Questo elemento appare fondamentale
per l’elaborazione di quel progetto di «vita indipendente» evocato dalla rubrica
dell’articolo 19 della Convenzione, in linea con l’idea che dalla Convenzione promani
quella che le persone con disabilità abbiano – non troppo differentemente dalle persone
«normali» – una capacità elastica ed
espansiva di cui deve essere favorito lo sviluppo [cfr. Bernardini 2021; Matucci 2021,
52 s.] piuttosto che, come si è teso a fare negli ultimi trecento anni, la negazione. Il
piano di vita indipendente, se si vuole rispettare la dignità della persona la cui vita
concerne, non può essere pensato come il prodotto dell’incontro di due volontà che si
limitano reciprocamente, facendo valere i rispettivi interessi, casomai immaginando che
una delle due incarni gli interessi pubblici o comunque dei terzi. L’autrice del piano
di vita non può che essere la persona con disabilità mentre il sostegno deve riguardare
le fragilità che la stessa persona sperimenta in ogni singolo dominio per darle la
serenità di elaborarlo. Date queste caratteristiche è evidente che il piano di vita si
configuri, una volta elaborato, non come una camicia di forza
¶{p. 258}che ingabbia la persona, ma come uno strumento in continua
evoluzione, continuamente modificabile a seconda del variare delle condizioni sociali e
personali del soggetto la cui vita traccia.
Note
[10] La Carta sociale europea garantisce al disabile «l’effettivo esercizio del diritto all’autonomia, all’integrazione sociale ed alla partecipazione alla vita della comunità» (art. 15), la Carta dei diritti fondamentali dell’Unione europea (CDFUE), tutela «il diritto delle persone con disabilità di beneficiare di misure intese a garantirne l’autonomia, l’inserimento sociale e professionale e la partecipazione alla vita della comunità» (art. 26).
[11] Ratificata in Italia con la legge 3 marzo 2009, n. 18.
[12] La rappresentazione più evidente della fallacia di questa assunzione è rappresentata dal detto popolare, a dire il vero odioso, ma molto in voga tra i darwinisti sociali, secondo cui «dietro ogni grande uomo, c’è una grande donna». Niente come questo detto chiarisce che le supposte «capacità» personali sono il prodotto di specifiche relazioni sociali.

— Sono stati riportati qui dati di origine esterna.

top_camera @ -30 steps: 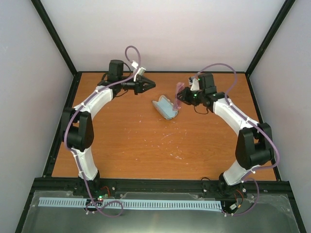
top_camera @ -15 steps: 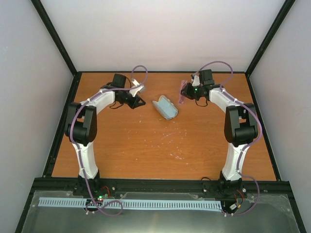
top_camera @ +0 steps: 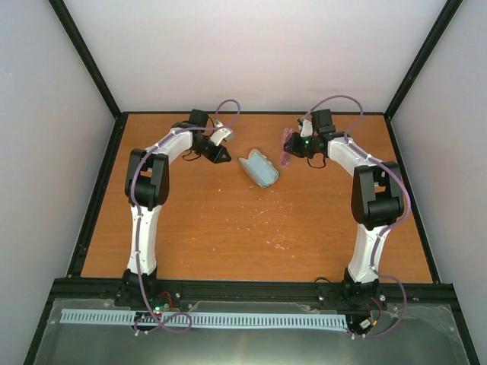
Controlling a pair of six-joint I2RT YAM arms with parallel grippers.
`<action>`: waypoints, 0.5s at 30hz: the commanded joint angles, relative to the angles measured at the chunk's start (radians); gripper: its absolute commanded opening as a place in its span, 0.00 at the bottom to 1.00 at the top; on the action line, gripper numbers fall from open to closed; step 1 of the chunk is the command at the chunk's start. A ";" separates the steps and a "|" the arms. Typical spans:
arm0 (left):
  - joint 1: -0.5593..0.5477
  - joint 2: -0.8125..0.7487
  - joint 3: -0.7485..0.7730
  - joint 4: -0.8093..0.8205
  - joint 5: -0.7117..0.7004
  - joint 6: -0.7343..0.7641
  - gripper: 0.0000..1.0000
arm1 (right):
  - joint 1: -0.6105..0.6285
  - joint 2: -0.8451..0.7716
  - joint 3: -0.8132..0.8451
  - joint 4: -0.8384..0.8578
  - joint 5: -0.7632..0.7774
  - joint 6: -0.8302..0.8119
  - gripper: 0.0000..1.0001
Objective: Organize the sunglasses
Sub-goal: Move the sunglasses case at the center of the board.
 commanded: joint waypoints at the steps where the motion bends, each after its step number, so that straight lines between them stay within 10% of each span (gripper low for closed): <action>1: -0.033 0.056 0.131 -0.074 0.040 -0.008 0.07 | 0.001 -0.036 0.002 -0.023 -0.003 -0.051 0.03; 15: -0.045 -0.022 -0.015 0.052 -0.016 -0.042 0.17 | 0.003 -0.059 -0.009 -0.049 0.003 -0.084 0.03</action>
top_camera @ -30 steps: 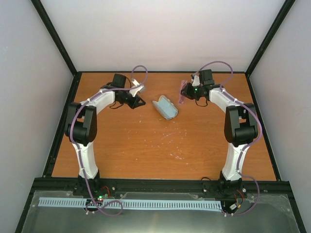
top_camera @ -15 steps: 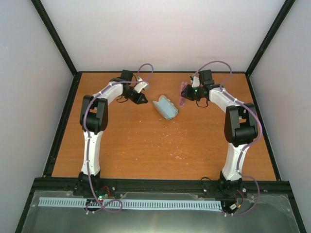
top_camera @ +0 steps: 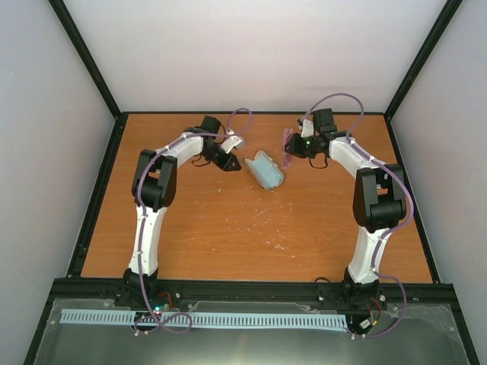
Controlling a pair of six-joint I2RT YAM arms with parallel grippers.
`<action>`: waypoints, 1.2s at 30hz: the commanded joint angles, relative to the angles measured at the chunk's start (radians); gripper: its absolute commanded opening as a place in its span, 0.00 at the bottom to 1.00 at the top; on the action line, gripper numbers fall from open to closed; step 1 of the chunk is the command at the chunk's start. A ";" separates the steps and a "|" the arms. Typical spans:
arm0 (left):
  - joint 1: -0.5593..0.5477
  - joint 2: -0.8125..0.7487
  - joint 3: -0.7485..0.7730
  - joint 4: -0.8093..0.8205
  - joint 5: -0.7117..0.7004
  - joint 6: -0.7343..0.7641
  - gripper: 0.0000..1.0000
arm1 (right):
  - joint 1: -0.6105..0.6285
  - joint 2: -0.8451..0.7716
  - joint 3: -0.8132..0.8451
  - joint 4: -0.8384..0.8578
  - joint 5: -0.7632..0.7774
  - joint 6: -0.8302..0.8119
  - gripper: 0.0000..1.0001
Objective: Organize the sunglasses
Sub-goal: Move the sunglasses case at the center of the board.
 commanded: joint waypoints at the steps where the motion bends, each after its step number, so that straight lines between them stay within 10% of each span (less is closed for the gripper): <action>1: 0.035 -0.088 -0.091 0.093 -0.043 -0.044 0.20 | 0.003 -0.020 -0.004 0.011 -0.012 -0.009 0.03; 15: -0.011 0.010 0.058 0.016 0.095 -0.120 0.14 | 0.028 -0.007 0.048 -0.096 0.010 -0.147 0.03; 36: -0.007 -0.097 -0.139 0.161 0.007 -0.166 0.26 | 0.163 0.176 0.309 -0.355 0.083 -0.375 0.03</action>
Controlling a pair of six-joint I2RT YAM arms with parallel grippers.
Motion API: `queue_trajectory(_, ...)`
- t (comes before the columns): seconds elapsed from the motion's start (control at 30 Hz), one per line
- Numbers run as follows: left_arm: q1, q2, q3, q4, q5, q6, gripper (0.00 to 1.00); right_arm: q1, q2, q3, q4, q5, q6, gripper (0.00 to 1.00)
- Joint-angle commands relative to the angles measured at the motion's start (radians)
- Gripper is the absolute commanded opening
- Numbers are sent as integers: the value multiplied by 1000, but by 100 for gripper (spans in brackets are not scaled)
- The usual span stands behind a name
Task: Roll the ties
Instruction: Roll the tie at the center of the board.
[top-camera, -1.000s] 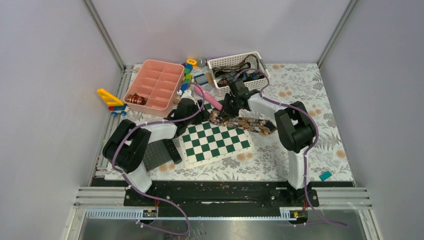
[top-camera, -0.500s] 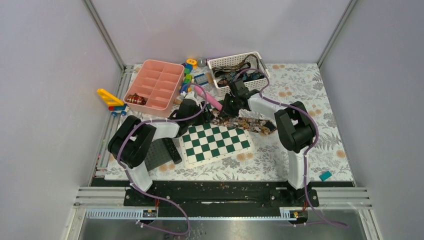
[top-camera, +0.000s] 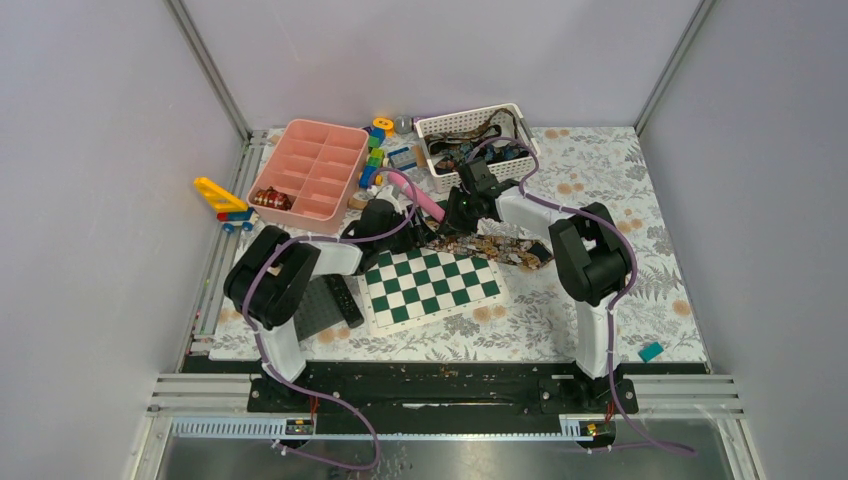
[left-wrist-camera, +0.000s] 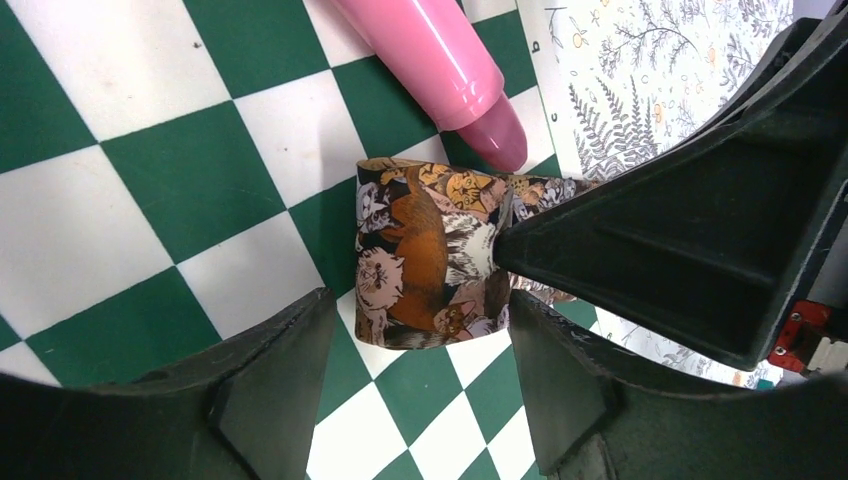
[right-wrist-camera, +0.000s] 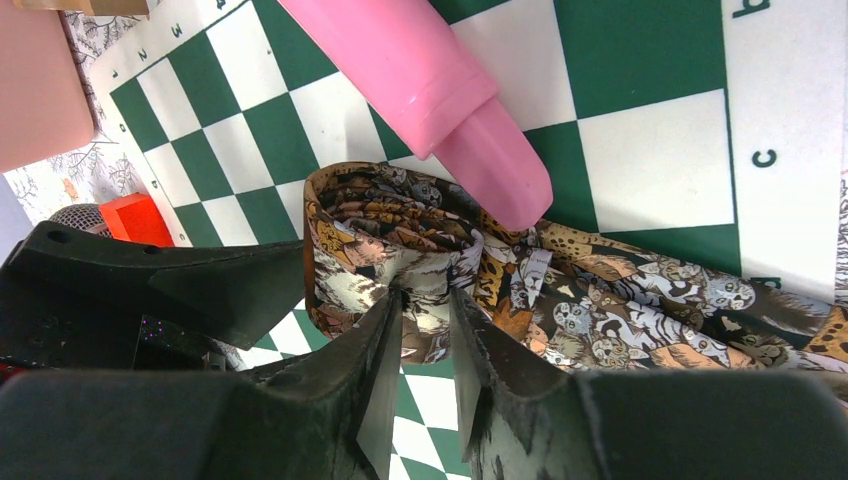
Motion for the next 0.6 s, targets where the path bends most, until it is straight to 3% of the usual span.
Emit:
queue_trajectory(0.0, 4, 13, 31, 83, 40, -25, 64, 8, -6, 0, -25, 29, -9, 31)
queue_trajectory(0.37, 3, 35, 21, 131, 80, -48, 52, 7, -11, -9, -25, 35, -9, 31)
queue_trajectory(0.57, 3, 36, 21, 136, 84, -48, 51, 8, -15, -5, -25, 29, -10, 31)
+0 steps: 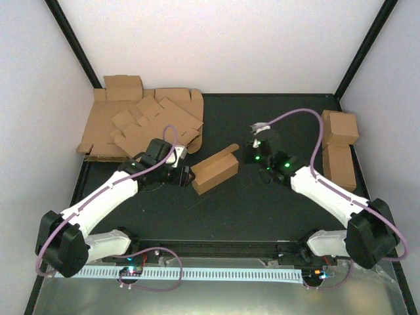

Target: Fold the paper box

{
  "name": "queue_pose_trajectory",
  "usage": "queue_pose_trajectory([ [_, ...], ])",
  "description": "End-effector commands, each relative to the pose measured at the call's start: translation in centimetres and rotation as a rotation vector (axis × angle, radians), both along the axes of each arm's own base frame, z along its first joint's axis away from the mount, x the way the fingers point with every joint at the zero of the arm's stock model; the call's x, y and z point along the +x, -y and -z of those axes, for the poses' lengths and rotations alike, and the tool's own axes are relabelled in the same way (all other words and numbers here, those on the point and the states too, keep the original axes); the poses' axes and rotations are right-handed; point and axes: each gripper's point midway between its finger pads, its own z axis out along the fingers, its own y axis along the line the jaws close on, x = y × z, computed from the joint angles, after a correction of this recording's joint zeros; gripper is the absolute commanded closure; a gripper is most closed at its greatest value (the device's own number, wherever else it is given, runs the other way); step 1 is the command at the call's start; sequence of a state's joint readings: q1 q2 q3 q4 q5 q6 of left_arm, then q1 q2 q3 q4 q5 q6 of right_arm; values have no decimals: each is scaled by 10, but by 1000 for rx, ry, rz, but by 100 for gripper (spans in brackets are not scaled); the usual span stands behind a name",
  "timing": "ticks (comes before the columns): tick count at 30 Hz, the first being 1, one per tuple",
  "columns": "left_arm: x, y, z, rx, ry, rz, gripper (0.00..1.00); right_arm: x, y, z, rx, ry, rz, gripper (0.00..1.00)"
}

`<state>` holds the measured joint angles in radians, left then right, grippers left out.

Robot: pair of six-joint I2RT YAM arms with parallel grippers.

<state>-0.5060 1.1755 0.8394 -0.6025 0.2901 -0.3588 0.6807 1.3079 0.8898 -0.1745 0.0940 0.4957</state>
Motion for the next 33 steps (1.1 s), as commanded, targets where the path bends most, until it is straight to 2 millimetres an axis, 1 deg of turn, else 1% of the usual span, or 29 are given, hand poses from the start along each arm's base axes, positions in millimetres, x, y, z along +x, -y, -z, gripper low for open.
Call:
queue_pose_trajectory([
  [1,4,4,-11,-48,48,-15,37,16,50,23,-6,-52,91,98],
  [2,4,4,-11,-51,51,-18,37,20,55,28,9,-66,97,98],
  [4,4,5,-11,-59,57,-23,37,27,55,40,57,-114,68,98],
  [6,5,5,-12,-72,65,-31,36,32,48,52,105,-162,30,98],
  [8,6,4,-12,-82,74,-48,35,34,38,65,154,-213,-16,98],
  [13,6,2,-16,-119,104,-76,33,33,18,96,229,-319,-80,98],
  [17,5,2,-12,-125,97,-80,33,26,9,106,262,-355,-133,98],
  [20,5,2,-11,-119,97,-82,33,16,9,110,268,-373,-155,98],
  [22,6,2,-12,-119,99,-81,32,5,10,112,276,-385,-173,98],
  [25,8,3,-11,-116,99,-79,32,-17,10,117,308,-414,-207,98],
  [28,9,4,-11,-112,99,-74,32,-41,9,119,355,-431,-254,98],
  [30,10,4,-11,-107,97,-69,32,-57,7,115,372,-426,-296,98],
  [31,10,3,-12,-104,99,-68,32,-66,8,116,370,-430,-307,98],
  [32,10,3,-12,-102,101,-66,32,-70,9,112,366,-418,-314,98],
  [33,10,3,-12,-96,101,-62,32,-76,12,114,359,-416,-316,98],
])
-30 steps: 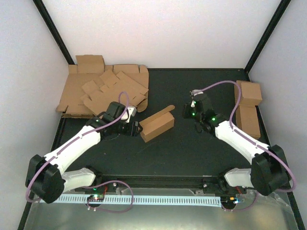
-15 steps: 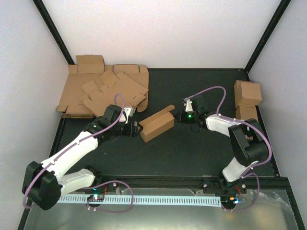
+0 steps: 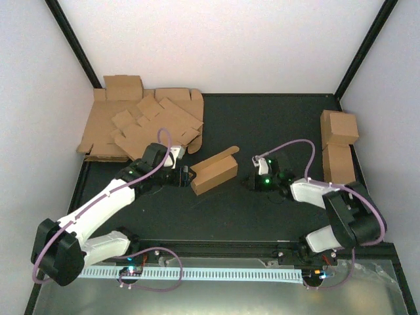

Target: Fold the paper box

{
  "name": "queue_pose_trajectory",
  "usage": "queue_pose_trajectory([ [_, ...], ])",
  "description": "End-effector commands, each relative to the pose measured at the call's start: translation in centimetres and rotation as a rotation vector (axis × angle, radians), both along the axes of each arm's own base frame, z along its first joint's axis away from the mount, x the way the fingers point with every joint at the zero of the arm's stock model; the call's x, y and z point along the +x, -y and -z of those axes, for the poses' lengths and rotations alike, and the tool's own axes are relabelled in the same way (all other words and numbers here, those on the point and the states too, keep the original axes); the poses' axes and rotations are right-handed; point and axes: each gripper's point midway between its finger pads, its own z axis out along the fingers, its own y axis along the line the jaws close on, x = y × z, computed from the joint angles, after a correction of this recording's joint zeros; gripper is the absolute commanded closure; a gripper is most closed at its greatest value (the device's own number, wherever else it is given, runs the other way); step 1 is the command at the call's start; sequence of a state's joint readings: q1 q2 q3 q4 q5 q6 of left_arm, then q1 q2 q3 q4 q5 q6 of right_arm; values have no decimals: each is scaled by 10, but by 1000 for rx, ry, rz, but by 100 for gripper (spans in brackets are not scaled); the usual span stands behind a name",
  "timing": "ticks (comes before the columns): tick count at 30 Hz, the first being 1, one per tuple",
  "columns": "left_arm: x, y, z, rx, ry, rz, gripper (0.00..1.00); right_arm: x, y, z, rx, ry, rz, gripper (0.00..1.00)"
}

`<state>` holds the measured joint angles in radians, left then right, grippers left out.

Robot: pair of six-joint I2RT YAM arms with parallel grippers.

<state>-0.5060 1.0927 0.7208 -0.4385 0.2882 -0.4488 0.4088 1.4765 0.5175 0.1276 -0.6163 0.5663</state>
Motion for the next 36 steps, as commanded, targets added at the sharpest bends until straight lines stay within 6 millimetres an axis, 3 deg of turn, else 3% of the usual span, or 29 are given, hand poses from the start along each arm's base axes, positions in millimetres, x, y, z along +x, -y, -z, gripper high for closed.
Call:
queue_pose_trajectory([
  [1,8,1,-11,6,41,5,32,-15,-2,-21,47,78,-45,98],
  [5,8,0,-12,13,45,1,32,7,23,-25,-100,162,92,98],
  [9,7,1,-12,-4,44,3,32,43,27,-39,-174,211,166,98],
  [15,2,4,-11,-42,45,11,32,86,16,-36,-195,218,209,98],
  [19,1,5,-9,-64,45,4,29,96,-4,-29,-129,195,149,98],
  [23,3,5,-8,-70,47,3,28,79,-25,-33,-4,169,45,98],
  [36,12,-7,-9,-37,64,-25,28,-1,-39,-42,109,163,-107,98],
])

[13] L’articolo 19 della Convenzione prevede che gli Stati assicurino che: «(a) le persone con disabilità abbiano la possibilità di scegliere, su base di uguaglianza con gli altri, il proprio luogo di residenza e dove e con chi vivere e non siano obbligate a vivere in una particolare sistemazione; (b) le persone con disabilità abbiano accesso ad una serie di servizi a domicilio o residenziali e ad altri servizi sociali di sostegno, compresa l’assistenza personale necessaria per consentire loro di vivere nella società e di inserirvisi e impedire che siano isolate o vittime di segregazione; (c) i servizi e le strutture sociali destinate a tutta la popolazione siano messe a disposizione, su base di uguaglianza con gli altri, delle persone con disabilità e siano adattate ai loro bisogni».